Aim of the task:
Please return all lines of the data below containing the string "requests".

(Records contained in a dataset)

============================================================

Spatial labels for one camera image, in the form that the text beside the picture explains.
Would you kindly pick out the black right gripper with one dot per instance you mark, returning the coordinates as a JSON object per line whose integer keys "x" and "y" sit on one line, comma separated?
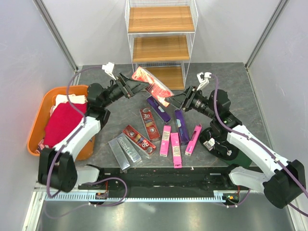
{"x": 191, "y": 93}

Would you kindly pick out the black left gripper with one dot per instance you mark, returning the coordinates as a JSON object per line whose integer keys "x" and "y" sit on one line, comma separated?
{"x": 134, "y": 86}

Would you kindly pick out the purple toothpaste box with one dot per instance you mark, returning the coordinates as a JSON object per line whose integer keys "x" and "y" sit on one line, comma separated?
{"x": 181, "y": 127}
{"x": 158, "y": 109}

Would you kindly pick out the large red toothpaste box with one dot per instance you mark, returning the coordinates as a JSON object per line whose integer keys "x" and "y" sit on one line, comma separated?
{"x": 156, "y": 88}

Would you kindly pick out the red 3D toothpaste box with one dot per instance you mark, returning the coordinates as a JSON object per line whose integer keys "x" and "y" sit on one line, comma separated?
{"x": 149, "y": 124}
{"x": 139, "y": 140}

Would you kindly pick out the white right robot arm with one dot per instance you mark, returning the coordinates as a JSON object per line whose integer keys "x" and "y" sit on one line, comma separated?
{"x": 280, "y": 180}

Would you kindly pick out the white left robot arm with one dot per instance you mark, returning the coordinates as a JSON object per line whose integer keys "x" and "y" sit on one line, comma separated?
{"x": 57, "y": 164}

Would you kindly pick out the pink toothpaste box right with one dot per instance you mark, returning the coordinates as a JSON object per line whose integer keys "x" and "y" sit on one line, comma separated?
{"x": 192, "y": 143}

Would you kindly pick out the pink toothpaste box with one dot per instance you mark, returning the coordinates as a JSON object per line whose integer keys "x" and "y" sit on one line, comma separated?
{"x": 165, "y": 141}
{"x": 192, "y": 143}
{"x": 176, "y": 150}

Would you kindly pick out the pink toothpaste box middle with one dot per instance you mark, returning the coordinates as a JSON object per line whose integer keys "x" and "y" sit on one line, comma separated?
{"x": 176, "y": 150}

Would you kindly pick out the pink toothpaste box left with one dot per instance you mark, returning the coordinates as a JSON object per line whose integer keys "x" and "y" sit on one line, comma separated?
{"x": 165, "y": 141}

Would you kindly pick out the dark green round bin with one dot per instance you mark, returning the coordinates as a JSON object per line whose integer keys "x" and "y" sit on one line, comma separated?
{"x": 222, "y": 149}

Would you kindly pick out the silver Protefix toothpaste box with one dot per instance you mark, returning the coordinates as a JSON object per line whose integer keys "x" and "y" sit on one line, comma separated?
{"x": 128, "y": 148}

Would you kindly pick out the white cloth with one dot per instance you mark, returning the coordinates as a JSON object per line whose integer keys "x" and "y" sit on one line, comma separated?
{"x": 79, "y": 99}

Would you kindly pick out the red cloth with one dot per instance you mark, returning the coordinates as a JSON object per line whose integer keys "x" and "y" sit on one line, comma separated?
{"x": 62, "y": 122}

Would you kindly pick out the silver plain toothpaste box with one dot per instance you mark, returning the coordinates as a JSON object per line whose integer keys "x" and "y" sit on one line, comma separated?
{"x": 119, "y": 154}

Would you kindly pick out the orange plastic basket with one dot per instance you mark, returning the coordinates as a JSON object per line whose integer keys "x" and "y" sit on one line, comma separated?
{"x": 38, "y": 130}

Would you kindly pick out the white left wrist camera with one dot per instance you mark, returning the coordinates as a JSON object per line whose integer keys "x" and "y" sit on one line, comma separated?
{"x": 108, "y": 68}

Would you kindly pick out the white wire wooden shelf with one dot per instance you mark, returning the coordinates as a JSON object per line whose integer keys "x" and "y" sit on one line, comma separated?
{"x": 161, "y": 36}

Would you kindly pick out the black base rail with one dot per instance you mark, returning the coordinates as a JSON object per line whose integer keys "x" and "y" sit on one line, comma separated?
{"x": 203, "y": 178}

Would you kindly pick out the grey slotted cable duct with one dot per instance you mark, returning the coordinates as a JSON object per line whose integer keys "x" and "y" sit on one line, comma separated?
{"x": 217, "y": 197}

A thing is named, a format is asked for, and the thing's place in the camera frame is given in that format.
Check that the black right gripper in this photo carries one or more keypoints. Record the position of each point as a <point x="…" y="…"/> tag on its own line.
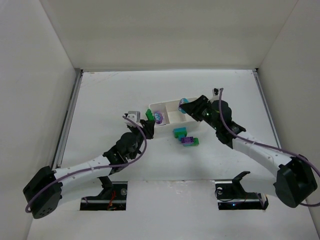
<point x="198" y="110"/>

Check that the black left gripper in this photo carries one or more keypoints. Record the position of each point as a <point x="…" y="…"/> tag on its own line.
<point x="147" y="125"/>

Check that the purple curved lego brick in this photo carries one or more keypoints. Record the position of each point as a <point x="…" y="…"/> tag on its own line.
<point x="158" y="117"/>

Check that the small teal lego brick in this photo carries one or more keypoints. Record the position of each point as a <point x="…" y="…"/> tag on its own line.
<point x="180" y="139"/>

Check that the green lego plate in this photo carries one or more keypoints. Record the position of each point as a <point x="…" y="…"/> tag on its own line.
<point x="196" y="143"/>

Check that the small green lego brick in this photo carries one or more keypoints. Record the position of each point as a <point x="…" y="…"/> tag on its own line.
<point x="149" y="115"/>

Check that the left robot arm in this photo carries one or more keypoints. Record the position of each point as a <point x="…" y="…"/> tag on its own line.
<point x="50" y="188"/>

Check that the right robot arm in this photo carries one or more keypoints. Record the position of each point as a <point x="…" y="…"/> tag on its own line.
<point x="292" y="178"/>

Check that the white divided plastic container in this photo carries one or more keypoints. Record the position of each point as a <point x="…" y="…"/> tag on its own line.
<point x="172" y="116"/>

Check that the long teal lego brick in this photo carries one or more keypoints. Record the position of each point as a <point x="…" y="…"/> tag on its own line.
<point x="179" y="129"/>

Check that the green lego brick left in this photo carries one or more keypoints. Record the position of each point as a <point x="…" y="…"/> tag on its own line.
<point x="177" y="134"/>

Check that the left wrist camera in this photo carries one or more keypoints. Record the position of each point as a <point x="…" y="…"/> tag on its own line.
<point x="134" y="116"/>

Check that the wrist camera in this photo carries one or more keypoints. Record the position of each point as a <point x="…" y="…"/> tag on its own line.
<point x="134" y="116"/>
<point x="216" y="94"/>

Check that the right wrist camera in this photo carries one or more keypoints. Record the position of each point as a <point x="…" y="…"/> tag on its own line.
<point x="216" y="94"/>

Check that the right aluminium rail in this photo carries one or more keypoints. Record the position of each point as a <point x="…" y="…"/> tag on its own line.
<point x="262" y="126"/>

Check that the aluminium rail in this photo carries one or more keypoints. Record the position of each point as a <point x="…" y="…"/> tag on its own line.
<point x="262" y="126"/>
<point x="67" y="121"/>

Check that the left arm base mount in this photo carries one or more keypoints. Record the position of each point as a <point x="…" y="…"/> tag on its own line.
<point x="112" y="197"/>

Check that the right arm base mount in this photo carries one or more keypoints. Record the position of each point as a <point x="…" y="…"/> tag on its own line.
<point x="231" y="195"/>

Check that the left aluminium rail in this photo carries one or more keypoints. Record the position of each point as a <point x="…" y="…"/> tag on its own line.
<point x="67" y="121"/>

============================================================

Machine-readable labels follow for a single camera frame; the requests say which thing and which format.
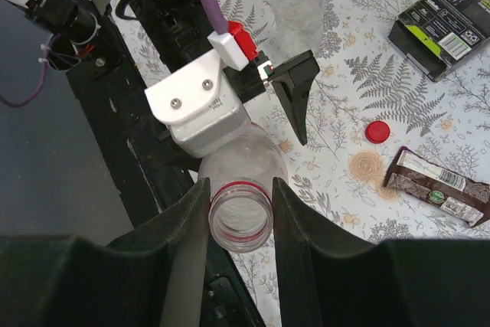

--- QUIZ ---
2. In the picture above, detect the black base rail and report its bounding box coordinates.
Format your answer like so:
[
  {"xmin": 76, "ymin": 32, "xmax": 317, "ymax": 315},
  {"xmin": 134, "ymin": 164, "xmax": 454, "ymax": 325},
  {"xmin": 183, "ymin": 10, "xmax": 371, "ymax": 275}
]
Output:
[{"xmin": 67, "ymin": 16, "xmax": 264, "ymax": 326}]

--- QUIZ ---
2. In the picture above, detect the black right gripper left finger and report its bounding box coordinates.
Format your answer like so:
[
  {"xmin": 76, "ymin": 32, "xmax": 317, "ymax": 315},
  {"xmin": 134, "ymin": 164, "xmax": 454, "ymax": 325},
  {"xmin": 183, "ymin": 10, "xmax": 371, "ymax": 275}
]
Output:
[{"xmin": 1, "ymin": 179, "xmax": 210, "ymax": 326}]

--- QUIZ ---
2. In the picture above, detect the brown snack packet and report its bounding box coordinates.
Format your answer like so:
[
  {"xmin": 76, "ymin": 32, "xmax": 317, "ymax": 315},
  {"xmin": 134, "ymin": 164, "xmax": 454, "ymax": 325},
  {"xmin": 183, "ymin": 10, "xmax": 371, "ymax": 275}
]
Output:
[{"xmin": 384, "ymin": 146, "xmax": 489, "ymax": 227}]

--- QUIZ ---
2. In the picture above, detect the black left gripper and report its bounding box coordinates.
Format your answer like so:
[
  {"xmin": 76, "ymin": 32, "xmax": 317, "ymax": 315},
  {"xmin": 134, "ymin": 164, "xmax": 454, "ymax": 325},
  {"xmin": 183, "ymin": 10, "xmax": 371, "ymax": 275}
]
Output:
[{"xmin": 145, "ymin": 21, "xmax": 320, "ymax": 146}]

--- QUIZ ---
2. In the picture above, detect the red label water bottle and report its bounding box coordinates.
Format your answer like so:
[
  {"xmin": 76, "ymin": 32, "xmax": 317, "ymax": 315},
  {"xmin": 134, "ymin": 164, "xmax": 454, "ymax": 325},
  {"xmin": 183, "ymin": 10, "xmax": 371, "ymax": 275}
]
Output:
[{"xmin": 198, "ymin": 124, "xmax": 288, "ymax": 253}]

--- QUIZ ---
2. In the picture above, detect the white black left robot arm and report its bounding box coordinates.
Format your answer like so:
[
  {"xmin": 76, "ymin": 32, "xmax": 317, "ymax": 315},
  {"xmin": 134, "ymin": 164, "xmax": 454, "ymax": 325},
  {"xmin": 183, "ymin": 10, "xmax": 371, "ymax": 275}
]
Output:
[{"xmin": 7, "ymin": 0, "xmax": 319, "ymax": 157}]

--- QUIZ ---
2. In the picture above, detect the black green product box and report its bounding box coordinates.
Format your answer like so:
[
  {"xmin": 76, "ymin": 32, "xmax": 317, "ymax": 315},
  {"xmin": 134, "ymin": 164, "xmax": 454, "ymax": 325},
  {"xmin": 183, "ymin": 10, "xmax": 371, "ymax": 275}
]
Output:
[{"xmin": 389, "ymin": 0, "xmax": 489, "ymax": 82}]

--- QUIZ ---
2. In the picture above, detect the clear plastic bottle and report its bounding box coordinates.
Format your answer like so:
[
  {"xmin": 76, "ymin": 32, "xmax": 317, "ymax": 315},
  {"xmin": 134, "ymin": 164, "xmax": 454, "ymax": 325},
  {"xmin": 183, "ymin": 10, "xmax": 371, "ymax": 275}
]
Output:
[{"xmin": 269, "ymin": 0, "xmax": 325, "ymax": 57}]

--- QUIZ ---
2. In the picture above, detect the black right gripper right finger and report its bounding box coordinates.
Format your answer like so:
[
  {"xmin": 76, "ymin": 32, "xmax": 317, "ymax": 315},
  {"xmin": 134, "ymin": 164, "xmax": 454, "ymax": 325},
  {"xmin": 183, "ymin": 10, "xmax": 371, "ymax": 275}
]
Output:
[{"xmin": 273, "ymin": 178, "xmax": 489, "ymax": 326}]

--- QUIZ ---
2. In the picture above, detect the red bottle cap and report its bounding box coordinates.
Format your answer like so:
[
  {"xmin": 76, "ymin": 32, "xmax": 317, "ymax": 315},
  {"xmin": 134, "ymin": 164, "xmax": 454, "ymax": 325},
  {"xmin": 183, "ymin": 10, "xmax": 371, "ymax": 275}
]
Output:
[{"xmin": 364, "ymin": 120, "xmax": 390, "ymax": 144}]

============================================================

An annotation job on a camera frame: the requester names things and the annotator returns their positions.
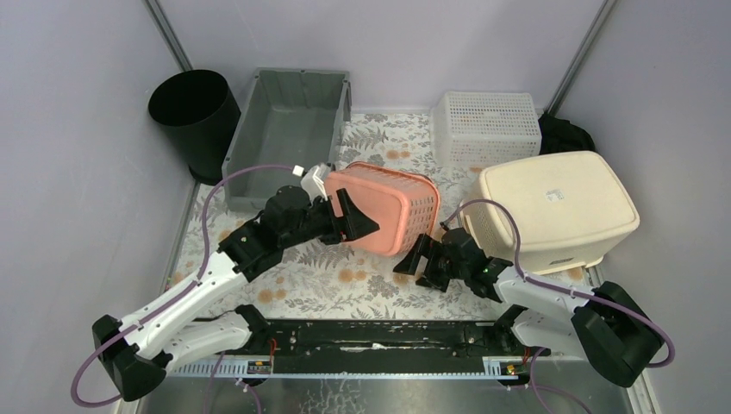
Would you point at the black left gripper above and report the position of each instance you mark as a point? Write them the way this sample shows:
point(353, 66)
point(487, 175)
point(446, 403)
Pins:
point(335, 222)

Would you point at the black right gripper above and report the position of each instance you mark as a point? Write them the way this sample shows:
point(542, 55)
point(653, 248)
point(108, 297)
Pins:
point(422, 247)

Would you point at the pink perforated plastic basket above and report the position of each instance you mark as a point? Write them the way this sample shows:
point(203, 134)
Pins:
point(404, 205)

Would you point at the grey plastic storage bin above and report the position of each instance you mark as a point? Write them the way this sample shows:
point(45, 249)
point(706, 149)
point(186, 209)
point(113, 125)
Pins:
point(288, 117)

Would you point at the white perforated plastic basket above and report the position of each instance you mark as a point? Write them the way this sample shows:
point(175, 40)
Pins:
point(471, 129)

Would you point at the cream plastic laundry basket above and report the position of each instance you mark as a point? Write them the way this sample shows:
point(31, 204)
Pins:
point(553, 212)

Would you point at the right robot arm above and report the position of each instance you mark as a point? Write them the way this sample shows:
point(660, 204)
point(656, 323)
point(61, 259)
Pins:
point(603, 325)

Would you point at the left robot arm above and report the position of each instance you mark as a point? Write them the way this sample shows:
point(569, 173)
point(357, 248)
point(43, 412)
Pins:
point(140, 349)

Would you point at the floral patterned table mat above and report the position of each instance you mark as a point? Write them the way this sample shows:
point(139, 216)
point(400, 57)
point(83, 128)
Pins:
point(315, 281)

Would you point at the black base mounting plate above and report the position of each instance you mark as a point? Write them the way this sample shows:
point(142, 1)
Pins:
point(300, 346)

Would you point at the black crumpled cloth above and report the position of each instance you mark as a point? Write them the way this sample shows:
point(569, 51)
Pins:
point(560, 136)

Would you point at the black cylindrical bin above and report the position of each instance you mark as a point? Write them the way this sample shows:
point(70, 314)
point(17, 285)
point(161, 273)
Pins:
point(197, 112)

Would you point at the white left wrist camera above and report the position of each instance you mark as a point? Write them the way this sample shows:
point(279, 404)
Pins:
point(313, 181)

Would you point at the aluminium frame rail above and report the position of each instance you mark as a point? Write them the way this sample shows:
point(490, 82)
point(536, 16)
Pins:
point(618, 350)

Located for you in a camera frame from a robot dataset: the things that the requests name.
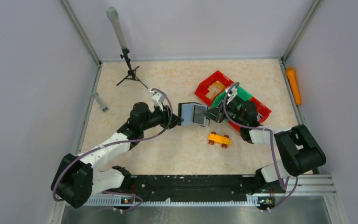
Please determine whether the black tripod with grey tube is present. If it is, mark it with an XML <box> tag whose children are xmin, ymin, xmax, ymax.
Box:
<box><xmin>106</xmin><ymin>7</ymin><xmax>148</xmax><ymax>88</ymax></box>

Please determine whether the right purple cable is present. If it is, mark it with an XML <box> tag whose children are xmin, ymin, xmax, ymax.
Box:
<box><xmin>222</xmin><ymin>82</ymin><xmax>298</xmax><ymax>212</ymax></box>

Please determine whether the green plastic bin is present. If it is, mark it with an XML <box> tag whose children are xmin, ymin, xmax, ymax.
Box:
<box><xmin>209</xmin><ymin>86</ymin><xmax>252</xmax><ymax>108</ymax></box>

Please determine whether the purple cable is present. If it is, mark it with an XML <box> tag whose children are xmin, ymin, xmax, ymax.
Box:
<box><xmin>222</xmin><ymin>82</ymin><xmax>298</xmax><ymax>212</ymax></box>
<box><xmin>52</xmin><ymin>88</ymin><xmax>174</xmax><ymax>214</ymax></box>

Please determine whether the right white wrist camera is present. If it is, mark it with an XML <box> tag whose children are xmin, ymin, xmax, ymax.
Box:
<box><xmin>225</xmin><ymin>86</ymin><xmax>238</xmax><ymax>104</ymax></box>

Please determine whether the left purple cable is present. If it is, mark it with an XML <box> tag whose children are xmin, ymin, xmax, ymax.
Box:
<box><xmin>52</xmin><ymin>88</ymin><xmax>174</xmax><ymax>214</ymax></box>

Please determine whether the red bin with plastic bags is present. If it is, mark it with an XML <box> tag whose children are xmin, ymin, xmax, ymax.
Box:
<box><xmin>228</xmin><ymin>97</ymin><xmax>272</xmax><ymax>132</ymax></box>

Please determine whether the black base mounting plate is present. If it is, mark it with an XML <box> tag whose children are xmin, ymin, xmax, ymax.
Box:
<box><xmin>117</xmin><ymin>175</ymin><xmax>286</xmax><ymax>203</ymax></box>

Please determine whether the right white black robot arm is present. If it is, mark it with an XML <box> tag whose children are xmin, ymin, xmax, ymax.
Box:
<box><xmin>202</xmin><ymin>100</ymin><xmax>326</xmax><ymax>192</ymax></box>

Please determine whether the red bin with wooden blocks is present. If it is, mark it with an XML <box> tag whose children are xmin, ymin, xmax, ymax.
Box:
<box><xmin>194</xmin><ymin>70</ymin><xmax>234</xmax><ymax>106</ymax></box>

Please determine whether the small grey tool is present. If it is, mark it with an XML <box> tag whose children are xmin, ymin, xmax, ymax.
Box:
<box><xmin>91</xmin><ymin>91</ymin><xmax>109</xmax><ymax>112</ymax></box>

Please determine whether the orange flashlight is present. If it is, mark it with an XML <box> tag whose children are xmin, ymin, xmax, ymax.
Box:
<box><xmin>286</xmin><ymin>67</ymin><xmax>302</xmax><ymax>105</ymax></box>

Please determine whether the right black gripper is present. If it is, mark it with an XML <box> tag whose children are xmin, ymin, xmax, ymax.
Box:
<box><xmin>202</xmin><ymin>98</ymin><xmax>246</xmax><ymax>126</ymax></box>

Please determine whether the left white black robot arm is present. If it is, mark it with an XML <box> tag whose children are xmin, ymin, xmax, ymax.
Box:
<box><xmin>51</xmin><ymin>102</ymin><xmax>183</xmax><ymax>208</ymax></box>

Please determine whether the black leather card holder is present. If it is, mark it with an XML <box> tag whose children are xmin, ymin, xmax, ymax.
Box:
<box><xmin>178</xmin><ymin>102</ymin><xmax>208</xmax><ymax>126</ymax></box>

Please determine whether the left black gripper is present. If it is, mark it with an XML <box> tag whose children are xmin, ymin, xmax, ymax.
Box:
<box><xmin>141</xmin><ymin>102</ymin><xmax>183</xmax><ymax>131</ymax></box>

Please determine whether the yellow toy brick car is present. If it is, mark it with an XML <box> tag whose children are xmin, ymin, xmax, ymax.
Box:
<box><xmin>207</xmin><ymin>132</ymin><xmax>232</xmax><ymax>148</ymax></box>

============================================================

Output below:
Machine-readable labels follow for a single camera frame; the requests say which thing and which format.
Located for you in a camera frame from a robot dataset: the things that the requests name.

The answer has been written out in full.